The Office of the Solicitor General on Tuesday urged the Supreme Court to junk petitions calling for Congress to review the martial law declaration in Mindanao.
"There is no duty on the part of Congress to vote jointly except to revoke or extend the proclamation of martial law and/or suspension of the privilege of the writ of habeas corpus," OSG said in its consolidated comment to the SC.
The 40-page comment, filed on behalf of respondents House Speaker Pantaleon Alvarez and Senate President Aquilino Pimentel III, stressed there was no neglect on the part of Congress since "[i]n fact, there was no duty on its part to convene and express support [for] the proclamation of martial law."
The President issued Proclamation No. 216, or the declaration of martial law in Mindanao, on May 23 in response to the Marawi siege. The battle for control of the city entered its 35th day on Tuesday.
The OSG stressed that the 1987 Constitution provided safeguards to prevent any abuse on the declaration of martial law. Congress may revoke the proclamation or extend it at the President's initiative.
"None of the various safeguards available in the Constitution mandate Congress to convene in joint session when it has no intention to revoke or extend the proclamation or suspension, as the case may be," the OSG said.
The OSG called on the high court to favorably consider the passage of two separate resolutions by both chambers of Congress in support of Proclamation No. 216, which expressed no intent to revoke the issuance.
Senate Resolution No. 49 was adopted by a majority vote of 17 affirmative votes and 5 negative votes, while House Resolution No. 1050 was concurred by a majority of the members of the House of Representatives through viva voce voting (vote of ayes and nayes).
The OSG said the SC does not have the authority to compel Congress to jointly convene and review the executive issuance by virtue of separation of powers among the three branches of government.
NO LEGAL STANDING
The OSG added that the petitioners--Alex Padilla, et al. and former Senator Wigberto Tañada, et al.--had no legal standing to challenge Proclamation No. 216.
This is because a party can only raise a constitutional question based on the following conditions: 1) the party personally suffered some actual or threatened injury because of the allegedly illegal conduct of the government; 2) the injury is fairly traceable to the challenged action; and 3) the injury is likely to be redressed by the remedy sought.

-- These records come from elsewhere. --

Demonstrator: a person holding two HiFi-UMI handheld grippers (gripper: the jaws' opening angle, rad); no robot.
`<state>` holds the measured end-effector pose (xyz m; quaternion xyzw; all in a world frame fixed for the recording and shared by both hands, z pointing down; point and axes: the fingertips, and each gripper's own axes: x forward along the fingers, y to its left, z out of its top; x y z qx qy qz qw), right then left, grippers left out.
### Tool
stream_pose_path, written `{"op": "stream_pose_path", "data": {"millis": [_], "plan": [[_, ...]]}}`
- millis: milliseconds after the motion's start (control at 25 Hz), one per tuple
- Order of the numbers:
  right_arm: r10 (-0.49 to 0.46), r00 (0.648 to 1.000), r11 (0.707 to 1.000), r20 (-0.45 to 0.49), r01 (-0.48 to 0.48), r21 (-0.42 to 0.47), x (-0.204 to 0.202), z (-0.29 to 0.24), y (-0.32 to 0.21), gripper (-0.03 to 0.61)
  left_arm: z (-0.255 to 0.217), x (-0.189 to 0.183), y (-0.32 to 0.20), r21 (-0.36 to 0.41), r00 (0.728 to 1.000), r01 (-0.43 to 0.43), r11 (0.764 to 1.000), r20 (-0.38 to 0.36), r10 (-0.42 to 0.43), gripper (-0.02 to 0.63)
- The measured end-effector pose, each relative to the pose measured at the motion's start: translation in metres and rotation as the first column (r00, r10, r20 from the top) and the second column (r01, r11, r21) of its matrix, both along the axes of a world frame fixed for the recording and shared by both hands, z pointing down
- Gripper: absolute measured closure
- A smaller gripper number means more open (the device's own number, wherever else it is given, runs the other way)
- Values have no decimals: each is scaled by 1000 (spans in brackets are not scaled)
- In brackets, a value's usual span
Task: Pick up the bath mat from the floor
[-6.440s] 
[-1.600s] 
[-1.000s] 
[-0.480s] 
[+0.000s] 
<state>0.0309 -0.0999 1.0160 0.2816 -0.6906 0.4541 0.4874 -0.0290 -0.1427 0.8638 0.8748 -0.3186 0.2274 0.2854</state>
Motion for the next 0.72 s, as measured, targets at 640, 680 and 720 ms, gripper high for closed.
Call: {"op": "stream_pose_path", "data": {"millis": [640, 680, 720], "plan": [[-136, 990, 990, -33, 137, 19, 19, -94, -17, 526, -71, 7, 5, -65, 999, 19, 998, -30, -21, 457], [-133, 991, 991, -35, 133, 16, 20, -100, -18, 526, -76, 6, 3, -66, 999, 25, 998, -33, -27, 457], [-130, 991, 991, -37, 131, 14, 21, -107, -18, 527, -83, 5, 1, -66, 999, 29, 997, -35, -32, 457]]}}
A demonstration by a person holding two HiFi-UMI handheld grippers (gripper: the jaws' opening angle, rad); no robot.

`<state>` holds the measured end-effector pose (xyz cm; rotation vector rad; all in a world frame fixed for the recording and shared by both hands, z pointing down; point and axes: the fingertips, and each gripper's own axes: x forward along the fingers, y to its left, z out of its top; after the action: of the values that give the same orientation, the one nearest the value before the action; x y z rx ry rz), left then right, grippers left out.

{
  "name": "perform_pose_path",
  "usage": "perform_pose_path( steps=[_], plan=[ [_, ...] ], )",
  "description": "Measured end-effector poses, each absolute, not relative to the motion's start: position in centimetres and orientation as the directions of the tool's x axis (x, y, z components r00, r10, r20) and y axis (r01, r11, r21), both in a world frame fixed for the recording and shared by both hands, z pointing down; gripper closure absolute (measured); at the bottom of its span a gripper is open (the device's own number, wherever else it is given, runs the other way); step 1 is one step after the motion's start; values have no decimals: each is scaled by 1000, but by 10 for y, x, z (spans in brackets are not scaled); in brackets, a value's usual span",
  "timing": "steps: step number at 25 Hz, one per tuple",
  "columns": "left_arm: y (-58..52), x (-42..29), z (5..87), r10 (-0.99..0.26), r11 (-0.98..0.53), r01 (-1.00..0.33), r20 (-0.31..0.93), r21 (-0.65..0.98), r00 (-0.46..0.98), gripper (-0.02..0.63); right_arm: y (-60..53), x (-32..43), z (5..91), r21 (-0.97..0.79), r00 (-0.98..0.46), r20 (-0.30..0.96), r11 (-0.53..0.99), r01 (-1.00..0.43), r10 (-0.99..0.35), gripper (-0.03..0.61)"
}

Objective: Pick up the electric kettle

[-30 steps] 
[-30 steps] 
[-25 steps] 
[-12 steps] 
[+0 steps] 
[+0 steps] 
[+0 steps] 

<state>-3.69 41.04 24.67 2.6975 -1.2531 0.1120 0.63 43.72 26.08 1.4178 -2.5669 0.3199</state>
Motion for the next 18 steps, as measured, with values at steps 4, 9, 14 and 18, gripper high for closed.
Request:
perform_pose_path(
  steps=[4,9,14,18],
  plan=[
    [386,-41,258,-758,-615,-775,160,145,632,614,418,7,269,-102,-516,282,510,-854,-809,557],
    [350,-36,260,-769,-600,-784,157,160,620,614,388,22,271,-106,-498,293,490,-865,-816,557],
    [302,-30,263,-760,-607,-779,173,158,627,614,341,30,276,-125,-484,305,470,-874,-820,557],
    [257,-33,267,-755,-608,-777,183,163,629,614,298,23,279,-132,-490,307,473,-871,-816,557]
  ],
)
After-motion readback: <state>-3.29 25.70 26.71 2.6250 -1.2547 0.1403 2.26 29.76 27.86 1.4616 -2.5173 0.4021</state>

While the Constitution grants any citizen the right to question the sufficiency of the factual bases of the proclamation of martial law or suspension of the privilege of the writ, the citizen must be able to present proof of direct injury or interest, the OSG said.
In the case of petitioner detained Senator Leila De Lima, who is among the petitioners in the Padilla, et al. petition, the OSG said she suffers no injury from Congress' refusal to jointly convene since there is no showing that she has been allowed to participate in Senate deliberations during her incarceration on drug charges.
Matters affecting national security are exceptions to the right to information and need not be disclosed to the public
Addressing the petitioners' assertion of their right to participate in a "transparent" congressional deliberation consistent with their right to information, the OSG argued that the right to information as provided in Section 7, Article III of the 1987 Constitution "is not absolute but subject to limitations imposed by law."
"It is well-settled that there is a governmental privilege against public disclosure with respect to state secrets regarding military, diplomatic and other national security matters," the OSG said.
It cited the case of Sereno vs. National Economic and Development Authority on Feb. 1, 2016, in which the SC ruled that "the constitutional guarantee of the people's right to information does not cover security matters and intelligence information."
The OSG added that the right to information does not cover privileged information which include conversations, correspondences or discussions during congressional executive sessions.